Our Minnesota Newspaper Museum is a living-history newspaper office, representing a 1930s weekly newspaper.  It features demonstrations of historic letterpress equipment.  During the State Fair, nearly 70 volunteers run the museum for as many as 30,000 visitors over 12 days.

For 26 years, we operated out of a red brick newspaper office in Heritage Square.  Now you can find us on Cosgrove Avenue in the 4-H Building Annex, a short distance north of the main Snelling Avenue entrance to the State Fair.

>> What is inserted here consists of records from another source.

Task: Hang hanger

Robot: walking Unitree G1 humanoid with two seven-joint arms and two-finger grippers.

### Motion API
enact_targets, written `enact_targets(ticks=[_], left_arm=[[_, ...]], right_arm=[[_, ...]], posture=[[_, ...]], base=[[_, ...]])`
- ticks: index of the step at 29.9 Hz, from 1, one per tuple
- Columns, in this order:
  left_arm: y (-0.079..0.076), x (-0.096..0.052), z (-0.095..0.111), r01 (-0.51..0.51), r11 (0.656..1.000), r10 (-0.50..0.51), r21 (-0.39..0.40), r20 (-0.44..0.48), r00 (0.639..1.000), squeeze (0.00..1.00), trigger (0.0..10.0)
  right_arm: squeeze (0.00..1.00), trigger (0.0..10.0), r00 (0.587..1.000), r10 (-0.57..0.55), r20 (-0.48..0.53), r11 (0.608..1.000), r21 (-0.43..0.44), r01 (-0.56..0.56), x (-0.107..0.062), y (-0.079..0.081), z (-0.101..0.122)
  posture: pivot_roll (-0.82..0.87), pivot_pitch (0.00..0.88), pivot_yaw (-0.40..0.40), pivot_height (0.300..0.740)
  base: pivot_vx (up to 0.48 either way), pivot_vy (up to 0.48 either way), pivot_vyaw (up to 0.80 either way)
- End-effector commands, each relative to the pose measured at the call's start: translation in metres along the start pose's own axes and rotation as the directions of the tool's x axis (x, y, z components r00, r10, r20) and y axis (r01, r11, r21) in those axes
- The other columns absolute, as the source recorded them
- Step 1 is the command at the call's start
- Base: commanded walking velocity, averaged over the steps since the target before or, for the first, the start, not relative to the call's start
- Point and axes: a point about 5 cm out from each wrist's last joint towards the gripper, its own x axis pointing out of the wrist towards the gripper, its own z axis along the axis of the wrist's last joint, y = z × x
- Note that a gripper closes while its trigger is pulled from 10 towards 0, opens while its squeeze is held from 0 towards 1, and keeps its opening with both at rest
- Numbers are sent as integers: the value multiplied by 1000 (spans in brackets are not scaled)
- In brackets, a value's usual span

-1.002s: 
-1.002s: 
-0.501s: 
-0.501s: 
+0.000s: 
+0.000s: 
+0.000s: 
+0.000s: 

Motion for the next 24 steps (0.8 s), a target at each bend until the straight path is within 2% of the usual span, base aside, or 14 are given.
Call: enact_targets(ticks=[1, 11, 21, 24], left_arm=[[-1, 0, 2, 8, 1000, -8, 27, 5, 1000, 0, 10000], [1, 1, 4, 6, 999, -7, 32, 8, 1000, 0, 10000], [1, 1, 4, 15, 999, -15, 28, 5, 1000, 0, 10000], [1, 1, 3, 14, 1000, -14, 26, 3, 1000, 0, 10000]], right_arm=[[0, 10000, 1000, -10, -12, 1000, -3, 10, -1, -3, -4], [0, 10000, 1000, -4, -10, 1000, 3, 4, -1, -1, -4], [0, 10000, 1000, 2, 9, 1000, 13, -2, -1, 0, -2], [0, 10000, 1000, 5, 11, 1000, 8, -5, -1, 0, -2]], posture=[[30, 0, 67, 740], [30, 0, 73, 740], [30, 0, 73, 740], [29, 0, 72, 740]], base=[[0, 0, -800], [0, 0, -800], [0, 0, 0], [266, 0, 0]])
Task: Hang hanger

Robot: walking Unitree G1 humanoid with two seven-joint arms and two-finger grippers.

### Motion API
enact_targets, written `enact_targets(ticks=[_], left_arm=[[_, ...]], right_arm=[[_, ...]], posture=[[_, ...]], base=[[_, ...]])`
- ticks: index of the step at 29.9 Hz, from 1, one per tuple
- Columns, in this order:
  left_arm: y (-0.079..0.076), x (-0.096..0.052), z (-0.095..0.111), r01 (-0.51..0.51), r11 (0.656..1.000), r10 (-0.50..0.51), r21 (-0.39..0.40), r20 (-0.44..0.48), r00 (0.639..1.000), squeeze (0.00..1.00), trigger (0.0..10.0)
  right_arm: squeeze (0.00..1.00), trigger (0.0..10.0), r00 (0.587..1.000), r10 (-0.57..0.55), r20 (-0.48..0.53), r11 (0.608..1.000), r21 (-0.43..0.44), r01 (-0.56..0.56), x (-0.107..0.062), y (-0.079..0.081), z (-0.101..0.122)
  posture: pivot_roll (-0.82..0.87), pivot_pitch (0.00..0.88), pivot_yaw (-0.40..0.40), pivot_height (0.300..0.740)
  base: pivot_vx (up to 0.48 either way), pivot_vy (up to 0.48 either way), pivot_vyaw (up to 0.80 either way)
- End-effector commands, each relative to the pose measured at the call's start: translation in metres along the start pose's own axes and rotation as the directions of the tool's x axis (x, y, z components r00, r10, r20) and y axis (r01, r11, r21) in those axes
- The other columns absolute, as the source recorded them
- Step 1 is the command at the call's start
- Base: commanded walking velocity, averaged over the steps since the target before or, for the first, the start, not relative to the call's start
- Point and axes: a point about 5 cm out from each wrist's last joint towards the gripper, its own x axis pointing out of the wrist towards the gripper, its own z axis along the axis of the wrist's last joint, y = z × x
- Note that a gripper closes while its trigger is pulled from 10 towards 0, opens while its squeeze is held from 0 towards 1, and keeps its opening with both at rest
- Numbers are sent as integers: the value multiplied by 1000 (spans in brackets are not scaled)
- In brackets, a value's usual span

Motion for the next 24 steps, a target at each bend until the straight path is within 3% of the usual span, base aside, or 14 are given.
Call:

Come and see the new/old exhibit where we will produce and print a newspaper called the “Maynard News”  —  just as we have done for the past 26 years.  The news is “built” from the ground up, using a linotype (forcing hot lead metal into a casting box to form a “line of type”), a cylinder press and a folder.  Visitors are invited to take away a souvenir newspaper.

IMG_0348Ink-stained volunteers will still be folding newspaper hats for visitors, and we will have an “Editor of the Day” to talk with visitors about current media issues, and how newspapers have played an important role in Minnesota’s democracy.

As in most old-time newspapers, there’s a working commercial printing shop.  From the old-time printers, you can get free bookmarks and postcards that they’ve just printed on the old press.

For these 26 years, we have focused on interpreting the physical process of letterpress printing by performing different jobs as newspaper employees did in Minnesota between 1850 and 1970.

We welcome you to our new location with renewed energy and the clacking sounds of the linotype, the smell of the newspaper ink and the rolling of the big newspaper printing press.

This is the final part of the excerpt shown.